DNA samples were collected from 359 individuals for the genome-wide association study and from 12 severely affected individuals for whole exome sequencing. Multifaceted phenotypes, representing major domains of expressive language functioning, were derived from collected speech samples.
Gene-based analyses revealed a significant association between SETBP1 and complexity of linguistic output (P = 5.47 × 10−7). The analysis of exome variants revealed coding sequence variants in 14 genes, most of which play a role in neural development. Targeted enrichment analysis implicated myocyte enhancer factor–2 (MEF2)-regulated genes in DLD in the AZ population. The main findings were successfully replicated in an independent cohort of children at risk for related disorders (n = 372).

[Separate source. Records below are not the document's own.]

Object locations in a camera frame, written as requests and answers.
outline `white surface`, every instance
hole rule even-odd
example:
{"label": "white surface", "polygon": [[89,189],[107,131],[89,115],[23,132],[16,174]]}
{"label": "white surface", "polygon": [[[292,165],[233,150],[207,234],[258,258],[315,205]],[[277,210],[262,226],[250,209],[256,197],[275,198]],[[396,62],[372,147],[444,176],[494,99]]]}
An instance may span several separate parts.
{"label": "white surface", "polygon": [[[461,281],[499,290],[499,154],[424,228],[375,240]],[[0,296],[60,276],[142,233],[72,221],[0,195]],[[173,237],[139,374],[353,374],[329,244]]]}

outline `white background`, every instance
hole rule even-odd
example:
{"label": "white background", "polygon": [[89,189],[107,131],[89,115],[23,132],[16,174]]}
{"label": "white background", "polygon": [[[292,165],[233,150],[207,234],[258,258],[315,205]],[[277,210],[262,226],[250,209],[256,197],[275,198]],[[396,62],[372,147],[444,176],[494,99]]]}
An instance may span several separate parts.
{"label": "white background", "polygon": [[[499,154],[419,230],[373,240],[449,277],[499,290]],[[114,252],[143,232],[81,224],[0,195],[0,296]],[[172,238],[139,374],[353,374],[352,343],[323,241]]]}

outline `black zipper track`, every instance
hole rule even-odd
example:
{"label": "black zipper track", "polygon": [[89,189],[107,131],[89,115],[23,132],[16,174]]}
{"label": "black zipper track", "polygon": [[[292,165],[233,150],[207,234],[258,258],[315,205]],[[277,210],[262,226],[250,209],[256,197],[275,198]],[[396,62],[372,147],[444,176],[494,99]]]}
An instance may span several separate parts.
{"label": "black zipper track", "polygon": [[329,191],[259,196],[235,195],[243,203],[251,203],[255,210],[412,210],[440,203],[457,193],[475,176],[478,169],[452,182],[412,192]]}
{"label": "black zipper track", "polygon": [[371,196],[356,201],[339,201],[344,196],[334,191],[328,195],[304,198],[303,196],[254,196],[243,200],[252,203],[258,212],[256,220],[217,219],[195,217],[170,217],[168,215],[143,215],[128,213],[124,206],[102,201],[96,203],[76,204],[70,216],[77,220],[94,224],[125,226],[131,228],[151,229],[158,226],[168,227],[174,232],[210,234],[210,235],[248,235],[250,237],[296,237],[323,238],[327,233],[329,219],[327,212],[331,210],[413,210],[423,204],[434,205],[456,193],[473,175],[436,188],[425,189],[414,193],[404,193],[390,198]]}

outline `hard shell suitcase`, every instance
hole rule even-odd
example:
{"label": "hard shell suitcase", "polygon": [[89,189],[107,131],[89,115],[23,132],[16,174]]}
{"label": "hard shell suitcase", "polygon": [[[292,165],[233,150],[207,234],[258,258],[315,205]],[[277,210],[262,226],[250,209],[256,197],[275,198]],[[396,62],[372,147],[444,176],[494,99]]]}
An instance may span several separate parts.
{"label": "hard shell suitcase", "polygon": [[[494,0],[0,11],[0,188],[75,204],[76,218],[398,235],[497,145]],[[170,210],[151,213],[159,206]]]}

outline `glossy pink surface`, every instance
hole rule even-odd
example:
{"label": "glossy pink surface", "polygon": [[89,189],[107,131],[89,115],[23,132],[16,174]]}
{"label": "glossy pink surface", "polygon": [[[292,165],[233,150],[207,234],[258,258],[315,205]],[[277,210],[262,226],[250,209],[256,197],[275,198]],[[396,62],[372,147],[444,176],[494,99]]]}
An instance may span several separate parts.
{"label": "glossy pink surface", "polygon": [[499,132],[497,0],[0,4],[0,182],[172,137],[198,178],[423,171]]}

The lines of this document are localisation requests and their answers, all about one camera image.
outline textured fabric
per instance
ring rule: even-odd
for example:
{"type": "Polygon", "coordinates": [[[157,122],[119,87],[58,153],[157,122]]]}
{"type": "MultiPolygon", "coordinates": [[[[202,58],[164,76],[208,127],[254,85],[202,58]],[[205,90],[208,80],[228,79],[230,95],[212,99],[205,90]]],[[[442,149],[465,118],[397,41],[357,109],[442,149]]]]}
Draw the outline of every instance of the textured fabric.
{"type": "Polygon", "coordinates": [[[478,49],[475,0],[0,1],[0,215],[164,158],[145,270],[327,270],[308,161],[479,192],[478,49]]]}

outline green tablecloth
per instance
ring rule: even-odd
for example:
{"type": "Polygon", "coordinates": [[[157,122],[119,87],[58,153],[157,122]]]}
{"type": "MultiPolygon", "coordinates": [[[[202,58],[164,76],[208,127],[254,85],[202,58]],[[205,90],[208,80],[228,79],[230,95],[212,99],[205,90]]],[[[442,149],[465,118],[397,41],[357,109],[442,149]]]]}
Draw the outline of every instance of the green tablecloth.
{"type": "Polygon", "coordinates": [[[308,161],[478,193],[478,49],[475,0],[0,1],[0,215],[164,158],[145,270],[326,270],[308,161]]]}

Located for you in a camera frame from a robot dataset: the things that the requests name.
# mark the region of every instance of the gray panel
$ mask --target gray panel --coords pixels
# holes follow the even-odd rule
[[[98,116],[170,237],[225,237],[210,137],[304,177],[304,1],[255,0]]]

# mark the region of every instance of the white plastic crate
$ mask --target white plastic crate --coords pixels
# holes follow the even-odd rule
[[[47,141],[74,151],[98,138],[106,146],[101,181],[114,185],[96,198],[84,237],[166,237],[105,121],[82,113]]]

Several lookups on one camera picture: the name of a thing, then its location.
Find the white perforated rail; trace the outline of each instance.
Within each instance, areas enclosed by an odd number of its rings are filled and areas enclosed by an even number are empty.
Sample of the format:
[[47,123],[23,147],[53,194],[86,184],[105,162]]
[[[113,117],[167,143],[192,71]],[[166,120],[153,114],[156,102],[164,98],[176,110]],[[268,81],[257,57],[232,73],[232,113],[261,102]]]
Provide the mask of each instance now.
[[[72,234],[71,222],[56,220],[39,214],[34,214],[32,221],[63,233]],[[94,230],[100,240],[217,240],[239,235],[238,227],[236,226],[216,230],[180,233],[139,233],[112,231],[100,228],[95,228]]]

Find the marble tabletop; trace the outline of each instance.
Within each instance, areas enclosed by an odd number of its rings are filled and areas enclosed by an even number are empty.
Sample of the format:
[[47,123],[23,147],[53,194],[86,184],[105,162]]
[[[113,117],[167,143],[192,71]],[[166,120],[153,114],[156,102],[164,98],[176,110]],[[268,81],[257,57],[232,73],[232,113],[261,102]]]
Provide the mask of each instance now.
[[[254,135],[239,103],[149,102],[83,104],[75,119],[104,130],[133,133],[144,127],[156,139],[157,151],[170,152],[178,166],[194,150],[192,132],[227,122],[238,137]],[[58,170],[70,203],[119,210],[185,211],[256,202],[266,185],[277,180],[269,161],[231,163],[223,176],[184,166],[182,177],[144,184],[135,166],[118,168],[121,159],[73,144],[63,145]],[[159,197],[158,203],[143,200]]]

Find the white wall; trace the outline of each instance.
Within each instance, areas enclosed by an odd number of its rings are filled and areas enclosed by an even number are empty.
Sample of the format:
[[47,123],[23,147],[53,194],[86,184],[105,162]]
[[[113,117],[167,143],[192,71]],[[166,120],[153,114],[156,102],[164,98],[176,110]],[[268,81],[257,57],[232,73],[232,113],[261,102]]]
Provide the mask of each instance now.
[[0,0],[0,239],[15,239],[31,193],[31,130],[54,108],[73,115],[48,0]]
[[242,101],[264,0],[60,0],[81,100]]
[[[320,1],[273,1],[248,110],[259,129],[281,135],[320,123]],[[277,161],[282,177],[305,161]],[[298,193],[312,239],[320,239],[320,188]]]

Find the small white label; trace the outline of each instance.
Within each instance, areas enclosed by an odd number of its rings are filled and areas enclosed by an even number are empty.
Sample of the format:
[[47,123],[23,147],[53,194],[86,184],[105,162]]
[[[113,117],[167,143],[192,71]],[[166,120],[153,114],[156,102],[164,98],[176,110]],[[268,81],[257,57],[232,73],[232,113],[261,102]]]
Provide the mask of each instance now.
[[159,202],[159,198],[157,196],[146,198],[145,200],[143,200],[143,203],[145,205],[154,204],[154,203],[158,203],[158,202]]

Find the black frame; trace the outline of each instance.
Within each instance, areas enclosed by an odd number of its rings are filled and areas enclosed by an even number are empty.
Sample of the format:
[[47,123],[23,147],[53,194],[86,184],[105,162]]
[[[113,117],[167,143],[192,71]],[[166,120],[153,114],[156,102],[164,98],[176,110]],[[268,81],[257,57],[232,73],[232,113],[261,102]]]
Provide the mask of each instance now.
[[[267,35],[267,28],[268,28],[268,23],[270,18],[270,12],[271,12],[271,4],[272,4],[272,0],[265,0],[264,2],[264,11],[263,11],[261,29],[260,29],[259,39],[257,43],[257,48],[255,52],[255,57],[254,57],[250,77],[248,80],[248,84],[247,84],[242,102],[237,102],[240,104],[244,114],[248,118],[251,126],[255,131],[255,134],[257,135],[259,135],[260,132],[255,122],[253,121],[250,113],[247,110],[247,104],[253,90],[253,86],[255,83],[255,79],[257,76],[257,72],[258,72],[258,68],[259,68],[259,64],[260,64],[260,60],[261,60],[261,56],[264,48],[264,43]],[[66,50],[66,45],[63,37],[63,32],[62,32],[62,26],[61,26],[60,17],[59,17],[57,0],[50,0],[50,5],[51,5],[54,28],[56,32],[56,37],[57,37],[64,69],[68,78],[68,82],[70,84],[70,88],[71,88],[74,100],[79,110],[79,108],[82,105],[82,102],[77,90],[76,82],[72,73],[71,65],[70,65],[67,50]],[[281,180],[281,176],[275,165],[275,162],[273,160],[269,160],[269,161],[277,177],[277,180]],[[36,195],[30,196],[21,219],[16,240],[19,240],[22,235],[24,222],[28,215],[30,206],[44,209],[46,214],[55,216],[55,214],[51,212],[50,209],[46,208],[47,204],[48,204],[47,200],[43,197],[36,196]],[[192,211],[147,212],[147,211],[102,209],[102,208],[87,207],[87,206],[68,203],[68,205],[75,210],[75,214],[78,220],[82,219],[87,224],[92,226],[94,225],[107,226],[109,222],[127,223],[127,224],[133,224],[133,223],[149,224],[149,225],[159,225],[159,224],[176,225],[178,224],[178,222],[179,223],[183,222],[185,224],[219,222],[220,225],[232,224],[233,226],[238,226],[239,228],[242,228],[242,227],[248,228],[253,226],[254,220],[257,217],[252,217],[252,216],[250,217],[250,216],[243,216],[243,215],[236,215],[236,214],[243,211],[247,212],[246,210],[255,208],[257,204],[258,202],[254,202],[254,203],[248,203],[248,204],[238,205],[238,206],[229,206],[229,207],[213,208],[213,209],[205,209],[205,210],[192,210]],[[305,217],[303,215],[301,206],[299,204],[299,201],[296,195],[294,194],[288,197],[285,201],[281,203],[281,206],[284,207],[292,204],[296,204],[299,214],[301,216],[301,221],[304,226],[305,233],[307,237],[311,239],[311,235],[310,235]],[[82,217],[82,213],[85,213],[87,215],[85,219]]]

MEF2-regulated pathways were identified as potential candidate pathways in the etiology of DLD. Several genes (including the candidate SETBP1 and other MEF2-related genes) seem to jointly influence certain, but not all, facets of the DLD phenotype. Even when genetic and environmental diversity is reduced, DLD is best conceptualized as etiologically complex. Future research should establish whether the signals detected in the AZ population can be replicated in other samples and languages and provide further characterization of the identified pathway.